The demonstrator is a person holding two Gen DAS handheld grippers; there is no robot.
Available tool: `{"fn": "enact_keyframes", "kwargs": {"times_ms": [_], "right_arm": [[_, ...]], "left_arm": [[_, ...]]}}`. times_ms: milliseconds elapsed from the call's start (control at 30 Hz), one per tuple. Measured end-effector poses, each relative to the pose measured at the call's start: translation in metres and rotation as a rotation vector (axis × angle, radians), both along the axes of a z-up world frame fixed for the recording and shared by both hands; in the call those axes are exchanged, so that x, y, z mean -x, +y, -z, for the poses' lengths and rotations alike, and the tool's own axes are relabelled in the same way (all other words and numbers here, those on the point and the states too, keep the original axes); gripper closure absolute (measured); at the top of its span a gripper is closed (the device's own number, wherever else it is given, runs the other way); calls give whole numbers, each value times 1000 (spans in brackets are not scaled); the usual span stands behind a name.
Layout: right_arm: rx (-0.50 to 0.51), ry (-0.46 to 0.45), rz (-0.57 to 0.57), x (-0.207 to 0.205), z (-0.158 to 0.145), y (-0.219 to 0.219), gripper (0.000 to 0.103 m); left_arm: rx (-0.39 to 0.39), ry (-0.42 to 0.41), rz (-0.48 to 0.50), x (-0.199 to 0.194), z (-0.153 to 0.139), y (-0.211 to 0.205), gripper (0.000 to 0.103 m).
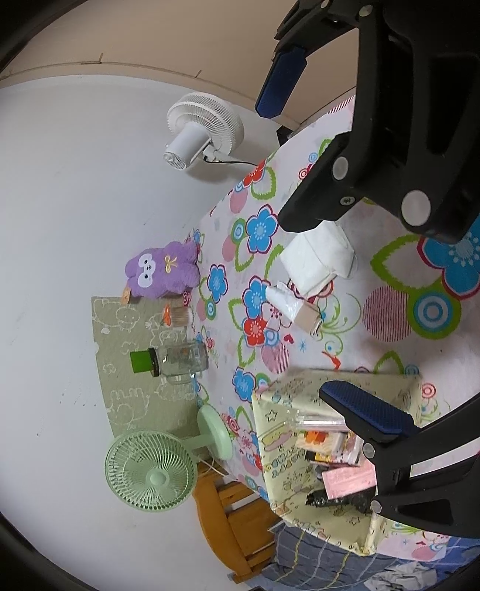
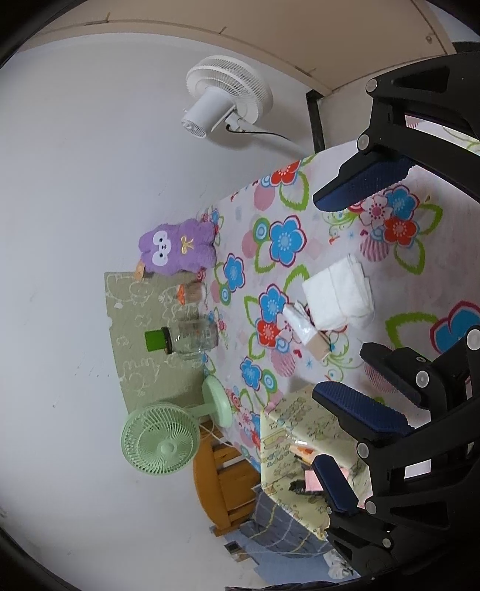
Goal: Organize soft objects
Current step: 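Move both grippers over the white pads on the tablecloth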
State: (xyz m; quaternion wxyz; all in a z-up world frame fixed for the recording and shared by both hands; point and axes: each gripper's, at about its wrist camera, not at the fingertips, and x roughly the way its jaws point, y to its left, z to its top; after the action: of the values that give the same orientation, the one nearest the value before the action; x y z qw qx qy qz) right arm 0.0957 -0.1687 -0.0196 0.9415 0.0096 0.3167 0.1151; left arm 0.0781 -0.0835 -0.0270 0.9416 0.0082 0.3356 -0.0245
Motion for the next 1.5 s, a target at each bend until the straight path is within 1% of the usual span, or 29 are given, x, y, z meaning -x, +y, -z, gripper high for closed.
{"fn": "enact_keyframes", "kwargs": {"times_ms": [233, 567, 767, 867, 1033, 1300, 1433, 1467, 1500], "right_arm": [[1, 11, 10, -7, 12, -7, 8], [-12, 74, 8, -28, 40, -14, 8], [-11, 103, -12, -42, 53, -13, 8], [-4, 115, -42, -50, 59, -11, 8], [-4, 135, -66, -60, 69, -10, 8], [37, 166, -99, -74, 81, -5, 8], [68, 159, -112, -78, 86, 0, 8], [73, 162, -119, -80, 88, 2, 8], [75, 167, -123, -82, 89, 3, 8]], "left_arm": [[4, 27, 8, -10, 13, -9, 5], [-6, 80, 15, -31, 38, -15, 5], [-20, 108, 4, -43, 48, -16, 5], [-35, 133, 32, -49, 54, -17, 5], [-39, 159, 38, -58, 63, -17, 5], [-41, 208, 52, -68, 76, -17, 5], [-39, 238, 59, -71, 82, -16, 5], [-42, 246, 59, -73, 84, -15, 5], [-43, 253, 59, -74, 86, -15, 8]]}}
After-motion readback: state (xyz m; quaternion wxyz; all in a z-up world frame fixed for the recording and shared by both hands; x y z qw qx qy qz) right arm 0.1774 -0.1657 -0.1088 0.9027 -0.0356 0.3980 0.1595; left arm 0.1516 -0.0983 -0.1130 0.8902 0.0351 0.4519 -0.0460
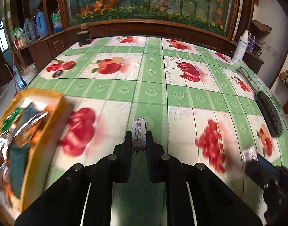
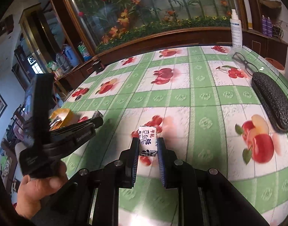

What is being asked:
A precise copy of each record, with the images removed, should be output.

Answer section:
The demonstrator is a person holding two Gen DAS handheld grippers; there is no robot.
Available tool: `{"fn": "enact_keyframes", "kwargs": {"times_ms": [_], "right_arm": [[_, ...]], "left_arm": [[_, ...]]}}`. times_ms: milliseconds elapsed from the call's start (control at 30 Hz), one per tuple. Measured end-effector poses, each relative to the pose measured at the call's start: translation in metres and rotation as a rotation vector (axis × angle, radians), both along the axes of a z-up world frame fixed for the recording and shared by both hands; in the call those axes are exchanged, so that x, y, z mean -x, +y, -z, for the poses' lengths and rotations alike, and the tool's own axes are relabelled in the same way (all other words and numbers here, those on the point and the states too, keep the original axes); gripper closure absolute (measured); at the top of its span a gripper is closed (the device's own number, wherever else it is given, runs the other way); calls give whole numbers, each value times 1000 (spans in brackets are not scaled); the usual span stands behind a name.
Layout: right_arm: rx (-0.50 to 0.51), ry (-0.46 to 0.45), rz (-0.57 to 0.57), x (-0.207 to 0.205), z (-0.158 to 0.145), y (-0.219 to 0.219), gripper (0.000 to 0.103 m); left_arm: rx (-0.39 to 0.39), ry (-0.42 to 0.41), rz (-0.48 to 0.50), x (-0.199 to 0.194), z (-0.153 to 0.139), y (-0.211 to 0.205), gripper (0.000 to 0.103 m).
Goal: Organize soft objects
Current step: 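Move both grippers over the white pads on the tablecloth
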State: (xyz m; quaternion wxyz; all in a z-up world frame fixed for the recording and shared by both hands; point and axes: each gripper's, at about its wrist camera, not at the fingertips, and x roughly the way its jaws point, y to its left, z to its top; after the action: of the values that give the same orientation, the one nearest the value before the action; x y z qw qx qy qz) right arm 0.0957 -0.1687 -0.0196 0.9415 0.0096 0.3167 0.1151; left arm 0.0781 -0.0835 -0.0270 0.9416 0.0082 0.3356 -0.0245
Motion for the next 1.5 s, a target at each bend until the straight path is within 1% of the usual span, or 29 are given, x, y, z meaning -x, +y, -z, gripper high for closed.
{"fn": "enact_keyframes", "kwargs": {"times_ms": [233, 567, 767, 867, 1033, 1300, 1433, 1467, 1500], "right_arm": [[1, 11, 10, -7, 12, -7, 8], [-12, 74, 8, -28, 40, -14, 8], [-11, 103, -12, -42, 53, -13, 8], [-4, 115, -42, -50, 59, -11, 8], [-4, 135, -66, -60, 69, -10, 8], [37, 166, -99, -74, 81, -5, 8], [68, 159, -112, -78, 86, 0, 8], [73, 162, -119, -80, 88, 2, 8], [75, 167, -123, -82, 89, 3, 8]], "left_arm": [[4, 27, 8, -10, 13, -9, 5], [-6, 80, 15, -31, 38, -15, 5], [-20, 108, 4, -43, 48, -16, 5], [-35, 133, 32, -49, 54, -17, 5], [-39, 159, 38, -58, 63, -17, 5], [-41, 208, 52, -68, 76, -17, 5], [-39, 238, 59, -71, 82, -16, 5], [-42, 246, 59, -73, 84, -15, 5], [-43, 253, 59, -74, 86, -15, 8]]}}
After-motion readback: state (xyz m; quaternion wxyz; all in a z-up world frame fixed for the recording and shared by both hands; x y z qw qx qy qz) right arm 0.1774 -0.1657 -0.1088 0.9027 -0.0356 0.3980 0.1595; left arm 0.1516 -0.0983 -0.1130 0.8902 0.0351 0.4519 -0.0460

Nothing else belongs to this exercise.